Work required: Once the data has been read, restate all of it exactly.

Information shown:
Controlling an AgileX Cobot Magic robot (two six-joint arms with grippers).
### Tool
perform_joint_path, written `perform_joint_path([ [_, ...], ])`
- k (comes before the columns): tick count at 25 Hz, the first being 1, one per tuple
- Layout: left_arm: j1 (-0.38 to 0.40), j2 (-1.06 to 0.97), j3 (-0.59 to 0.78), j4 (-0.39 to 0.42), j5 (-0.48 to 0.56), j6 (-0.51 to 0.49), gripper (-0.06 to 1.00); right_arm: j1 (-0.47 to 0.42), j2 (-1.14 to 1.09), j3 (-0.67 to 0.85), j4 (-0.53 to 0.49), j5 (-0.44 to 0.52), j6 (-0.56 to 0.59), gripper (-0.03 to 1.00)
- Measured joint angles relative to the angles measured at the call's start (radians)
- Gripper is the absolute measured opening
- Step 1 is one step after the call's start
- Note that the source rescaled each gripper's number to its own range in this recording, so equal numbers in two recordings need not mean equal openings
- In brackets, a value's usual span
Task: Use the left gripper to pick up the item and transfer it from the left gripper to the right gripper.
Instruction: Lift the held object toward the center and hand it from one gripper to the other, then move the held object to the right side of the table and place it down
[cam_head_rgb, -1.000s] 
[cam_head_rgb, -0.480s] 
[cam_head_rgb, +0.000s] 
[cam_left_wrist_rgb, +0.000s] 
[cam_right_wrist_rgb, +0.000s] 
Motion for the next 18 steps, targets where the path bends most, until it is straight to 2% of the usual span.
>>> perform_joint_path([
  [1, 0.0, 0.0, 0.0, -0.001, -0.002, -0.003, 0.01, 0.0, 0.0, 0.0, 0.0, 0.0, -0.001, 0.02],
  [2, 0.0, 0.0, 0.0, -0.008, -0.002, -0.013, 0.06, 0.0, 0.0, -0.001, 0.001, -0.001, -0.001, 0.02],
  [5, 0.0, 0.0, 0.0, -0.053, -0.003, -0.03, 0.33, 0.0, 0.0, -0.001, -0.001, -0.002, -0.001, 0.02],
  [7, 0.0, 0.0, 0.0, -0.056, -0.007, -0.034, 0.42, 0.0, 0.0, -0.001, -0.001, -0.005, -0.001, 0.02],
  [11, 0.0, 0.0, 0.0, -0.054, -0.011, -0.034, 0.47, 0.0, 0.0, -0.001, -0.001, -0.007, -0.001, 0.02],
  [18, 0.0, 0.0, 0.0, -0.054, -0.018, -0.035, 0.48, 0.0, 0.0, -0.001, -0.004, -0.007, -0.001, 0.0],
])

Finished exercise:
Controlling an AgileX Cobot Magic robot (two six-joint arms with grippers).
### Tool
perform_joint_path, written `perform_joint_path([ [_, ...], ])`
- k (comes before the columns): tick count at 25 Hz, the first being 1, one per tuple
- Layout: left_arm: j1 (-0.38 to 0.40), j2 (-1.06 to 0.97), j3 (-0.59 to 0.78), j4 (-0.39 to 0.42), j5 (-0.48 to 0.56), j6 (-0.51 to 0.49), gripper (-0.06 to 1.00); right_arm: j1 (-0.47 to 0.42), j2 (-1.14 to 1.09), j3 (-0.67 to 0.85), j4 (-0.53 to 0.49), j5 (-0.44 to 0.52), j6 (-0.56 to 0.59), gripper (-0.03 to 1.00)
- Measured joint angles relative to the angles measured at the call's start (radians)
- Gripper is the absolute measured opening
- Step 1 is one step after the call's start
- Note that the source rescaled each gripper's number to its own range in this recording, so equal numbers in two recordings need not mean equal openings
- In brackets, a value's usual span
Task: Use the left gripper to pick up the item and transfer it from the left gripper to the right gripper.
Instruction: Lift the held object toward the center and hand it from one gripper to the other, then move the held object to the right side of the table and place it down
[cam_head_rgb, -1.000s] 
[cam_head_rgb, -0.480s] 
[cam_head_rgb, +0.000s] 
[cam_left_wrist_rgb, +0.000s] 
[cam_right_wrist_rgb, +0.000s] 
Motion for the next 18 steps, targets where the path bends most, until it is straight to 2% of the usual span.
>>> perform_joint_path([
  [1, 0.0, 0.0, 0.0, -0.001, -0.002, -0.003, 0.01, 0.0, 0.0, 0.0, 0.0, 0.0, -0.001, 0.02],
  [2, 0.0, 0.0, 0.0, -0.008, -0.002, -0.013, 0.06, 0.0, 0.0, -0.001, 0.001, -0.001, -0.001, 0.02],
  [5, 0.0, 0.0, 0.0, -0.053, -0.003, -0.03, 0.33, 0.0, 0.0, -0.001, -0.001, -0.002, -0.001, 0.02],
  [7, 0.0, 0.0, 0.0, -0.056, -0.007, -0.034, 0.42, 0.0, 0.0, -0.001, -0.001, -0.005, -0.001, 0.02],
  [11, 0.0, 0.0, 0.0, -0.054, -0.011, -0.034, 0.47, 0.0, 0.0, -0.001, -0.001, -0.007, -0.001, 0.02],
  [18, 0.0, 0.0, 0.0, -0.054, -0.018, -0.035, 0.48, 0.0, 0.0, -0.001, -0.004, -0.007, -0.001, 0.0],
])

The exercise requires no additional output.